> _WORK ORDER_
Tell how many lines in these records contain the string "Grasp", with only the number as the reply.

> _DATA PROVIDED_
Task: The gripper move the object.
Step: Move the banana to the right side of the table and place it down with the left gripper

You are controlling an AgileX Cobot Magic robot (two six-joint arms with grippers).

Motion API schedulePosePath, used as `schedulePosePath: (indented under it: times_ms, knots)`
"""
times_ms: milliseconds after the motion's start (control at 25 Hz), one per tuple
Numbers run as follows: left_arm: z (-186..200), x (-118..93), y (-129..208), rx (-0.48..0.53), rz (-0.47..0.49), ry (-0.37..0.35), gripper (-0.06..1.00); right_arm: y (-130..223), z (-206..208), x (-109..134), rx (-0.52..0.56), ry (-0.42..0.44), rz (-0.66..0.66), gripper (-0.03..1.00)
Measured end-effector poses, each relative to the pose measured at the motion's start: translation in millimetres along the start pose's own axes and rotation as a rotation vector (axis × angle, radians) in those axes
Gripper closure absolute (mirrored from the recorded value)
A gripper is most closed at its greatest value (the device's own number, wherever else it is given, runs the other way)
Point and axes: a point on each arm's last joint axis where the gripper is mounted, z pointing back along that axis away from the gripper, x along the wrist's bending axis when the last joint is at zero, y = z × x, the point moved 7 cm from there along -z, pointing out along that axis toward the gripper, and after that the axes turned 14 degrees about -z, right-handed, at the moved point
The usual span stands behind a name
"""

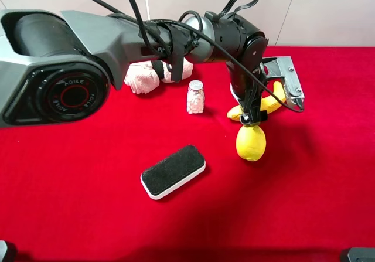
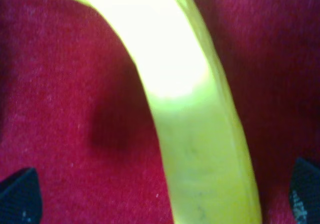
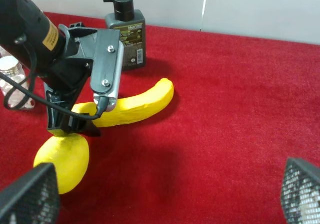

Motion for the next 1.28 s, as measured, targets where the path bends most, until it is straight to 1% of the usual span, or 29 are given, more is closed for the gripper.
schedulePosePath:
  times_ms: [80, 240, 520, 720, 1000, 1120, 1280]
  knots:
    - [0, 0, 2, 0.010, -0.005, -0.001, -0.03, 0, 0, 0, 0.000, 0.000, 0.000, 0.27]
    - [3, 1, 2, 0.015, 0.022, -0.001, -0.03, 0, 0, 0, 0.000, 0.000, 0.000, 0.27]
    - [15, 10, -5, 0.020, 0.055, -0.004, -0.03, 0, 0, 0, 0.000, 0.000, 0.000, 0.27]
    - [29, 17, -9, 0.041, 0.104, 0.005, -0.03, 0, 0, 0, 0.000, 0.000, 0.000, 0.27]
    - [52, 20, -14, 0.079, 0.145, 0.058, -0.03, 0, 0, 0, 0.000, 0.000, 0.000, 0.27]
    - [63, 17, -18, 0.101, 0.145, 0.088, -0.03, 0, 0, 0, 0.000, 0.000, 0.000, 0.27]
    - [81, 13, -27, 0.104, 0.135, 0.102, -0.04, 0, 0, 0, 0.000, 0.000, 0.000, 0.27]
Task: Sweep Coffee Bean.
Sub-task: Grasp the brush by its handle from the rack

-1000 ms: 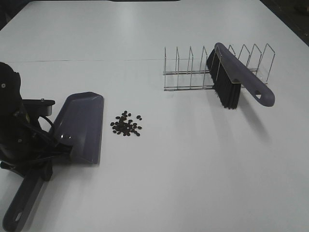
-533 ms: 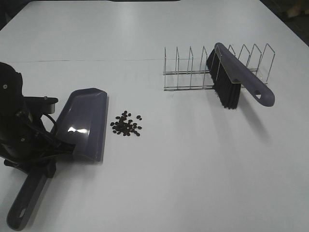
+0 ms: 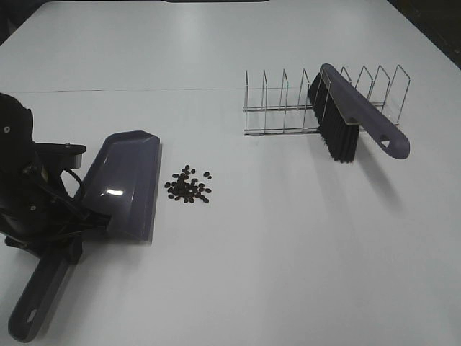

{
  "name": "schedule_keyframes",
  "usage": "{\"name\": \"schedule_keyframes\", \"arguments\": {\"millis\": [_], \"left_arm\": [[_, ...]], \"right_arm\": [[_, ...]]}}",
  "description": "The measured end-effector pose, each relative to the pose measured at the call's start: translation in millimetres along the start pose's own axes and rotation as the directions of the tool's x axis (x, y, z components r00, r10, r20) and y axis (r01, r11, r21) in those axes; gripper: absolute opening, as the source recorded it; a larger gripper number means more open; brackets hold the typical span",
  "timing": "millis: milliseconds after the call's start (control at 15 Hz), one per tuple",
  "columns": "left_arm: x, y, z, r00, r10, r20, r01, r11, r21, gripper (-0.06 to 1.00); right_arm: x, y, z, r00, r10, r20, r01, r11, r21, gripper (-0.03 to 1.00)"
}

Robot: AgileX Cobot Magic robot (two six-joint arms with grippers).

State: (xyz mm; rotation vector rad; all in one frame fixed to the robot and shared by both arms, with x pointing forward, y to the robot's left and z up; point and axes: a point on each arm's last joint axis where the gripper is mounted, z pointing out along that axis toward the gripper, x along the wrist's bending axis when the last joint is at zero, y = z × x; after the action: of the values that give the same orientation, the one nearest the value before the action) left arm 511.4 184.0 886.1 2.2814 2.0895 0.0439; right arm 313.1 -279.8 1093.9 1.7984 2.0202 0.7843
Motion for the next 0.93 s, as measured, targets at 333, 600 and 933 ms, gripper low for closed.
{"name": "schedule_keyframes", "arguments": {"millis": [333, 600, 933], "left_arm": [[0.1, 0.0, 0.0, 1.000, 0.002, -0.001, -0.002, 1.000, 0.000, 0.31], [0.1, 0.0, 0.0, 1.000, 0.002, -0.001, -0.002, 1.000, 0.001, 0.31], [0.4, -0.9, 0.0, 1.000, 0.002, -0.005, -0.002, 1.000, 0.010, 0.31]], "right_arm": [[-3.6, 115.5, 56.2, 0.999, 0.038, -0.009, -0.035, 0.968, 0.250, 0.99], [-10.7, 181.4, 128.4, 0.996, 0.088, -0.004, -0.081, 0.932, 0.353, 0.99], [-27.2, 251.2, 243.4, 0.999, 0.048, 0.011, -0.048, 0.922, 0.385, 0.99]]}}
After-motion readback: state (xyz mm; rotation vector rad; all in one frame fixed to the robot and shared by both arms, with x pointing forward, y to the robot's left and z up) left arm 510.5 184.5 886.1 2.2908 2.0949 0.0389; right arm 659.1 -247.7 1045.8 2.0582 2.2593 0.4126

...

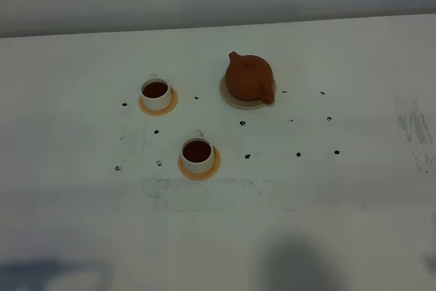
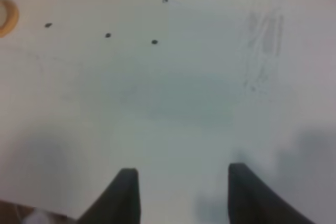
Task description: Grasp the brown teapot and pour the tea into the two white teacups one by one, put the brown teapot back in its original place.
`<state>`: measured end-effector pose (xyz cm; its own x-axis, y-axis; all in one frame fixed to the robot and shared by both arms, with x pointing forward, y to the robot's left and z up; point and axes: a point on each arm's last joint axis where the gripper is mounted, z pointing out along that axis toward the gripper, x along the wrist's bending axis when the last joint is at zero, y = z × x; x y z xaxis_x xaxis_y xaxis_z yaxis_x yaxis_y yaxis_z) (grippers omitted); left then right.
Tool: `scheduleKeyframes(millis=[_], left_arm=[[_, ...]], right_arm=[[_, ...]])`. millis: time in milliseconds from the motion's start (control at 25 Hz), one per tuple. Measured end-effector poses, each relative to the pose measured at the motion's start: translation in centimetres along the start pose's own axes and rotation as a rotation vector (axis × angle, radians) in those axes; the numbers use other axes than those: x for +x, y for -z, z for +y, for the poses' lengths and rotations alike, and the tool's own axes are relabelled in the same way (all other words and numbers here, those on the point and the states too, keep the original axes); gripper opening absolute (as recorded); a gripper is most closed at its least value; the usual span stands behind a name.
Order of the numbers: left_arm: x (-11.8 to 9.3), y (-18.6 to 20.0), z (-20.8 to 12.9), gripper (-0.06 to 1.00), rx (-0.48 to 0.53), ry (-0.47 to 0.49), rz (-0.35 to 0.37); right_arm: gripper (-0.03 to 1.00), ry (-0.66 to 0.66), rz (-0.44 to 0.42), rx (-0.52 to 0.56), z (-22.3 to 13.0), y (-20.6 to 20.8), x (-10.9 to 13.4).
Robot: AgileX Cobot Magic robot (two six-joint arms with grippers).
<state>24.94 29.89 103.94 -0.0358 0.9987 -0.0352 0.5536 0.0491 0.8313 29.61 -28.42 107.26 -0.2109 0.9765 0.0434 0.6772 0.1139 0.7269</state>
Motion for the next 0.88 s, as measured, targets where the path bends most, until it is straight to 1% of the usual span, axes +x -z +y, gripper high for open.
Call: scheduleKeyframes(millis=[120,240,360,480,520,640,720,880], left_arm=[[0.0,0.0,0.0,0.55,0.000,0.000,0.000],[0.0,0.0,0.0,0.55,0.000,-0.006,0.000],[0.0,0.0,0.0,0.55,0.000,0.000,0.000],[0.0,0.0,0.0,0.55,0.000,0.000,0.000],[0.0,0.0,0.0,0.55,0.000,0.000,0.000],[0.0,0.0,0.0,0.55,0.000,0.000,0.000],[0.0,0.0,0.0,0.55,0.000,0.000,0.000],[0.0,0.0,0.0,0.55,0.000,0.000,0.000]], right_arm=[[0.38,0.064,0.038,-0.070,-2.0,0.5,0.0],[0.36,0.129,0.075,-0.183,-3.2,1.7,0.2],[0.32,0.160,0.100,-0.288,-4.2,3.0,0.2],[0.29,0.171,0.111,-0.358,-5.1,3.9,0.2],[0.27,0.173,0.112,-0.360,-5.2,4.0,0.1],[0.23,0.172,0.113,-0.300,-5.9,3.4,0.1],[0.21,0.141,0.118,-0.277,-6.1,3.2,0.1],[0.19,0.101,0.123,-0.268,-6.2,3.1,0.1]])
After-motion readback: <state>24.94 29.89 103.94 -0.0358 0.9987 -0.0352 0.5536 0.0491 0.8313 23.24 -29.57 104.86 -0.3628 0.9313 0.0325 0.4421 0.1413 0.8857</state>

> _FINAL ANSWER_
2